- [YOUR INSTRUCTIONS]:
Among the entries below, how many lines contain the string "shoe"? Only the number is wanted.

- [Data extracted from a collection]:

════════

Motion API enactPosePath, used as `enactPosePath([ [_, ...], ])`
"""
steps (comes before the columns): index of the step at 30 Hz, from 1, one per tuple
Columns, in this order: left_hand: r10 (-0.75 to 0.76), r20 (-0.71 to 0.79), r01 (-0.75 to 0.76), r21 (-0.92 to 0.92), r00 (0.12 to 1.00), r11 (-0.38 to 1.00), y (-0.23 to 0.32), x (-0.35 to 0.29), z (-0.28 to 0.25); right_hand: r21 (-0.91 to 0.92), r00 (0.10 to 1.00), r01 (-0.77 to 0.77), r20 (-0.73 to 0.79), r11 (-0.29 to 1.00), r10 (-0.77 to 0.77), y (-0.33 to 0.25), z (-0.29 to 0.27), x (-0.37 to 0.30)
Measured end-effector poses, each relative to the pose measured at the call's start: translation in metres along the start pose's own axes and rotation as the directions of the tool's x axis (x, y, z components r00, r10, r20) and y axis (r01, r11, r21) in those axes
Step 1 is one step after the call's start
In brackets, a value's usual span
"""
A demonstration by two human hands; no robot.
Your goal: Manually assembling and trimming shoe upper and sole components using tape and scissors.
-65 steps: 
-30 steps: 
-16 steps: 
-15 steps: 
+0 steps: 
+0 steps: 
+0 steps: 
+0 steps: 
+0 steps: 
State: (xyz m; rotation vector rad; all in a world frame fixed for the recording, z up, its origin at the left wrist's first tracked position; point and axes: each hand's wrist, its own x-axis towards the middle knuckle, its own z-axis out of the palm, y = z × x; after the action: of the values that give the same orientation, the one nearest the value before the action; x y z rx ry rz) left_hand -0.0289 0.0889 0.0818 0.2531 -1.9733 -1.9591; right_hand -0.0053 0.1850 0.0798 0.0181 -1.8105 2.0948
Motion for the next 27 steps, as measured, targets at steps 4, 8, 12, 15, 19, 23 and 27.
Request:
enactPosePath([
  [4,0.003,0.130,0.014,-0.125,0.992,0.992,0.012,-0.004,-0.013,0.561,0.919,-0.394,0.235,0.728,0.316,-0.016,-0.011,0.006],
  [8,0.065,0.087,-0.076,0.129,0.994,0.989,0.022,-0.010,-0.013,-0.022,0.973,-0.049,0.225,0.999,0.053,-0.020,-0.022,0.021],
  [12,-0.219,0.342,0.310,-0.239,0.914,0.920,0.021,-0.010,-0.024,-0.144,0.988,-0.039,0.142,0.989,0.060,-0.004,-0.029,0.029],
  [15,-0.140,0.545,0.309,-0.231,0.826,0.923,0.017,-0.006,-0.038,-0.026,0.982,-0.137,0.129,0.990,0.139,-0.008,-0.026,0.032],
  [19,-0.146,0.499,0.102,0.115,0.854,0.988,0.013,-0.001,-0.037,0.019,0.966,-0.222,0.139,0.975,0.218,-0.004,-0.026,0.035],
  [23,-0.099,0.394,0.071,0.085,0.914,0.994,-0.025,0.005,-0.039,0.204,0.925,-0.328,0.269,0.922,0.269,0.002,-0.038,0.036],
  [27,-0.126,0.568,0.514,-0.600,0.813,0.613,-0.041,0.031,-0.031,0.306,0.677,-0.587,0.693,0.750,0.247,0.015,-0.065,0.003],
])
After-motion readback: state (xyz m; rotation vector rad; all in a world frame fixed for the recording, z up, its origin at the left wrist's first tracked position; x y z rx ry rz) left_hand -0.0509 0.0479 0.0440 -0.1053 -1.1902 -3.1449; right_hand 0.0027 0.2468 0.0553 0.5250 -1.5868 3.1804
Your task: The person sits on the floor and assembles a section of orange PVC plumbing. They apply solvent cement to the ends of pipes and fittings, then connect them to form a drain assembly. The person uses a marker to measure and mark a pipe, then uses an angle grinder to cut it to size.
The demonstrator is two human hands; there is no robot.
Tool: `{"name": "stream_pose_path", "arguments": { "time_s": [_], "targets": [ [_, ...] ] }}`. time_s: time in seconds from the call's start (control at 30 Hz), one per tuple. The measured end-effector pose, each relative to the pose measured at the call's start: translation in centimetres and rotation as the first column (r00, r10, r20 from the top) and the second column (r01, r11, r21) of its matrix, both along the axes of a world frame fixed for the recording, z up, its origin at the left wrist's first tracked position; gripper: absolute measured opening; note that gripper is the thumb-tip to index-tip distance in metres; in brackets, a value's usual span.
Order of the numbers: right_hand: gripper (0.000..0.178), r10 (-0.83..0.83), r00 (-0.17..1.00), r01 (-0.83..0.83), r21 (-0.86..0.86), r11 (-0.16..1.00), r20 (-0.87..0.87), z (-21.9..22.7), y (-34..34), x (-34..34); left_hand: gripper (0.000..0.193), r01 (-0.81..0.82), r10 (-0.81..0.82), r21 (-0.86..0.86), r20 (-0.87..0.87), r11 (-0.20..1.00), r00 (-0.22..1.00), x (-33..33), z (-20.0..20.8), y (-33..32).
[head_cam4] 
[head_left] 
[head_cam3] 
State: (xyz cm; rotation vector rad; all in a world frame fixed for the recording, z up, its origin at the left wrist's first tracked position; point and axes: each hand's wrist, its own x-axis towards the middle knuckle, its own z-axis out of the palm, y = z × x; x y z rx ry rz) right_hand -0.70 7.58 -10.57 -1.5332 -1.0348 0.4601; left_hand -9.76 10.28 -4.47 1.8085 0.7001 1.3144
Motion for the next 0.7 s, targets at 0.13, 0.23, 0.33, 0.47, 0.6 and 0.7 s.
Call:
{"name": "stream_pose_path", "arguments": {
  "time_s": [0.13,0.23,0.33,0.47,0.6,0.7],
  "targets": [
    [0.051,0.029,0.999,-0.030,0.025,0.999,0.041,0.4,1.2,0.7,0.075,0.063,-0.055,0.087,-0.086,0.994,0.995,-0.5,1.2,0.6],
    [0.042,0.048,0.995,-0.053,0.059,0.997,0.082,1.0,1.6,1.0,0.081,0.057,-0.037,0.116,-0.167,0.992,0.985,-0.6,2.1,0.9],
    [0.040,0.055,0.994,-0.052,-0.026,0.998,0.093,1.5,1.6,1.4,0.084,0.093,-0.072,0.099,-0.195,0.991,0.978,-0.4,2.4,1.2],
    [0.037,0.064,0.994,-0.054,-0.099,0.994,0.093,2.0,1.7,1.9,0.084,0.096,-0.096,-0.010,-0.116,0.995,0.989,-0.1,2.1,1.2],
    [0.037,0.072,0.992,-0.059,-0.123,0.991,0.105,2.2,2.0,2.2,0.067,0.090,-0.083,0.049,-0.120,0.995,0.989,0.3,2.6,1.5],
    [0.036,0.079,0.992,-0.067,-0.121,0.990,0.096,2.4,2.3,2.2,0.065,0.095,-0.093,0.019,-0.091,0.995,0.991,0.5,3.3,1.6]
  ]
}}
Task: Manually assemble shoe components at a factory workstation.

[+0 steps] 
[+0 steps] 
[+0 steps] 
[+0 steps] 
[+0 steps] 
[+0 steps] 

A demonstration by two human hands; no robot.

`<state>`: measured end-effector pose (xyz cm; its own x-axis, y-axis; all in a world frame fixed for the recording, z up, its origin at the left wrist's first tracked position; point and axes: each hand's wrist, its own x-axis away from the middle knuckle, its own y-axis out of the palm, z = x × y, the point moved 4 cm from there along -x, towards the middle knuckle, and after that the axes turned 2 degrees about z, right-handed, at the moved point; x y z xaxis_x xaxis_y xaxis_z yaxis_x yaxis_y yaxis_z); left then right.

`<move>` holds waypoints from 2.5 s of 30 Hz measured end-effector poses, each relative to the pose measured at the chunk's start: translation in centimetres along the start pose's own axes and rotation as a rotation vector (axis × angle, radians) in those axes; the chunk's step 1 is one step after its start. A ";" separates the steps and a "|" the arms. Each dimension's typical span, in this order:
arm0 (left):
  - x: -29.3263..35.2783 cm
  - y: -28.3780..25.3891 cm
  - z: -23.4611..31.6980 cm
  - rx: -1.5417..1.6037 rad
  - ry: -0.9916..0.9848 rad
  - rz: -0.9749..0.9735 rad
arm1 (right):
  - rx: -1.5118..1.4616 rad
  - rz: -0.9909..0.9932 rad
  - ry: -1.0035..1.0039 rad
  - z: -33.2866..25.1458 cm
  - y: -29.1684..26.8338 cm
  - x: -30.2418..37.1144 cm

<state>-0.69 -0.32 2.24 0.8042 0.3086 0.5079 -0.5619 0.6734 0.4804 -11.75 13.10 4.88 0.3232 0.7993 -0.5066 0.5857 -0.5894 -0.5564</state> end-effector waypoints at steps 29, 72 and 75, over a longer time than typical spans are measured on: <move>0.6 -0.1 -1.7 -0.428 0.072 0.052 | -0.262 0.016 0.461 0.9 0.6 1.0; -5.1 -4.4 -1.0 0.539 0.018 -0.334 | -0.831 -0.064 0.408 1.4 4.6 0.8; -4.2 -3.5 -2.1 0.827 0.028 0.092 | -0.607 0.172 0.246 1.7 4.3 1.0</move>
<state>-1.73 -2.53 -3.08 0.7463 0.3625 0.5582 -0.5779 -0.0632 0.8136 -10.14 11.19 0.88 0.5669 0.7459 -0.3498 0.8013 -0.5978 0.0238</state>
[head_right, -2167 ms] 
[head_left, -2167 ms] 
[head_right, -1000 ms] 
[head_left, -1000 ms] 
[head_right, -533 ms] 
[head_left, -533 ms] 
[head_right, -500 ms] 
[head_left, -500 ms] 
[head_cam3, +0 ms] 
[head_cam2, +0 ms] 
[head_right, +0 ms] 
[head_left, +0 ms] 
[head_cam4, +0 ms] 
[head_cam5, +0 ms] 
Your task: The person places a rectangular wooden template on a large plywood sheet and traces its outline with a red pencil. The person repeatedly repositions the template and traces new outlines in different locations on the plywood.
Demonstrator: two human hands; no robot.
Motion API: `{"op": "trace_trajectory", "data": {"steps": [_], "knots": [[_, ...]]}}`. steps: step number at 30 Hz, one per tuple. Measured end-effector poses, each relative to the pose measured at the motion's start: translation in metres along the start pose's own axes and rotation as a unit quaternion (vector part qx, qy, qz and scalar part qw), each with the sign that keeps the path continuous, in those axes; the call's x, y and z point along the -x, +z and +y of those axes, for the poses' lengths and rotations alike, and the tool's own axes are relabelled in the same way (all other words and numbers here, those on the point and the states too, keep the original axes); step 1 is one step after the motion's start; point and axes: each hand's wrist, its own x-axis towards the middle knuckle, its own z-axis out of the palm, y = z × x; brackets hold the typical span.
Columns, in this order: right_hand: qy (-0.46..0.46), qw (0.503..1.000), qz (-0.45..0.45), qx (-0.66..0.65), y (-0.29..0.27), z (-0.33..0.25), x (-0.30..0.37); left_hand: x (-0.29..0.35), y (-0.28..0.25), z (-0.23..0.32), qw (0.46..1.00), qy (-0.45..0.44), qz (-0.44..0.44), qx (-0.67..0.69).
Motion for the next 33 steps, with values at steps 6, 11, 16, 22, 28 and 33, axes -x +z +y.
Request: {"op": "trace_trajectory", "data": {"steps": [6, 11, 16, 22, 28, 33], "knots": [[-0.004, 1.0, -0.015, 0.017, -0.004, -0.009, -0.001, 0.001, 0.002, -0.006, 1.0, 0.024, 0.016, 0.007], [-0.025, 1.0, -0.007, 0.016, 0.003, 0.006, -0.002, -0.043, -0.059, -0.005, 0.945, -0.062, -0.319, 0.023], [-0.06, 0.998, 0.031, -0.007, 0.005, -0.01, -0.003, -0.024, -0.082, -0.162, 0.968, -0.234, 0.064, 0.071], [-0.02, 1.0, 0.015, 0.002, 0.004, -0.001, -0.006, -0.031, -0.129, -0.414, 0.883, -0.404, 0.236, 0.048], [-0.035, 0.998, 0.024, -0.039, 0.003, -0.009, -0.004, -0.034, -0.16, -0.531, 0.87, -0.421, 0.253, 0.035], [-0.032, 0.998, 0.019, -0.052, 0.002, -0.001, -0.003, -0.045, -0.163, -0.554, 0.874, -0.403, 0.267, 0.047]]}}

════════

- [WRITTEN SOLUTION]:
2